Spring Boot HandBook

    Kafka Architecture: A Comprehensive Overview

    Apache Kafka is a distributed event streaming platform designed for high-throughput, fault-tolerant, and scalable data pipelines. Its robust architecture is the foundation of its ability to handle millions of messages per second with low latency. In this blog, we’ll dive deep into the key components and concepts of Kafka’s architecture.
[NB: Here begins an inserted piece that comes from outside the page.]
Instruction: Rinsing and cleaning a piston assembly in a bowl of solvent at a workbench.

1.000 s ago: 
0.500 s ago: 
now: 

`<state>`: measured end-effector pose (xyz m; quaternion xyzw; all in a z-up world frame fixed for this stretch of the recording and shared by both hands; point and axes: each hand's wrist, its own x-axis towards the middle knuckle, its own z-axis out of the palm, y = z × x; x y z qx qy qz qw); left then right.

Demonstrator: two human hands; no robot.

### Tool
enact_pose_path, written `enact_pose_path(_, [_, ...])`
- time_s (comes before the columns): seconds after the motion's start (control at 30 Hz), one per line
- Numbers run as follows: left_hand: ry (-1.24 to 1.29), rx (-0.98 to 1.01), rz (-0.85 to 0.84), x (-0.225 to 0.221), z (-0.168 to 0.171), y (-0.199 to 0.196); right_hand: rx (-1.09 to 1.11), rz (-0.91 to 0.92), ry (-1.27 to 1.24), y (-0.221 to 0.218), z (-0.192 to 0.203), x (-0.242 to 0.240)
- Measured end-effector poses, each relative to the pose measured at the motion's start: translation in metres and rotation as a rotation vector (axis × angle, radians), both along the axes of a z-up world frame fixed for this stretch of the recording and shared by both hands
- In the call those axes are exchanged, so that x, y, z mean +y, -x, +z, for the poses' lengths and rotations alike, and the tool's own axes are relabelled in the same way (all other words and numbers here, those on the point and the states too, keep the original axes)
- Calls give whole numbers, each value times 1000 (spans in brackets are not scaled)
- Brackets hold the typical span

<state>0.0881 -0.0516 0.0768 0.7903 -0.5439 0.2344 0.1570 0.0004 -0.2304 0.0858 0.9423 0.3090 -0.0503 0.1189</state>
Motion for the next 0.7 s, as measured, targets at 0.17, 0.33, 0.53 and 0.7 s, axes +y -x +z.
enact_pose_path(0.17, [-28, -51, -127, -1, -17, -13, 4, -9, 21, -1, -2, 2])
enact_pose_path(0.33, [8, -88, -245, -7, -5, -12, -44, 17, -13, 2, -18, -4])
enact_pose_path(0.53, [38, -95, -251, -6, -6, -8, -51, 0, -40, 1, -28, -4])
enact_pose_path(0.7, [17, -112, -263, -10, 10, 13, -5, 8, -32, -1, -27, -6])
    Understanding Kafka Architecture#

    From the belove image you can see that we will be having multiple producers, consumers as a microservices where producer will produce the data and consumer will cosume that data when it is available. Here Kafka cluster is the middleman which will take the producers data and consumer will take the data from kafka. It is important for us to understand the Kafka architecture to know how the data which was produced by producer is reached till consumer to consume it. So first let’s understand the core components involved in the Kafka Architecture

    Kafka Architecture

    Key components of Kafka Architecture#

    Kafka's architecture is built around the following core components:

    1. Topics#

    • Kafka organizes messages into topics, which are categories or feeds where data is stored.
    • Producers send data to topics, and consumers read data from them.
    • Topics are divided into partitions, allowing Kafka to scale horizontally.

    2. Partitions#

    • Each topic is split into partitions, which are distributed across Kafka brokers.
    • Partitions enable parallelism, as multiple consumers can process data from different partitions simultaneously.
    • Messages in a partition are ordered and identified by an offset, a unique sequence number.

    3. Producers#

    • Producers are clients or applications that publish data to Kafka topics.
    • They determine the partition for each message using a partitioning strategy (e.g., round-robin or based on a key).
    • Producers can choose between different acknowledgment levels for message delivery (e.g., no acknowledgment, leader acknowledgment, or acknowledgment from all replicas).

    4. Consumers#

    • Consumers are applications or services that subscribe to topics to process data.
    • They are part of a consumer group, where each group collectively reads data from a topic.
    • Kafka ensures that each partition is assigned to only one consumer in a group, enabling parallel consumption.

    5. Brokers#

    • Kafka brokers are the servers that store data and manage client requests.
    • Each broker handles a portion of the topic partitions and ensures data replication and reliability.
    • Brokers communicate with each other to maintain the cluster's state and balance workloads.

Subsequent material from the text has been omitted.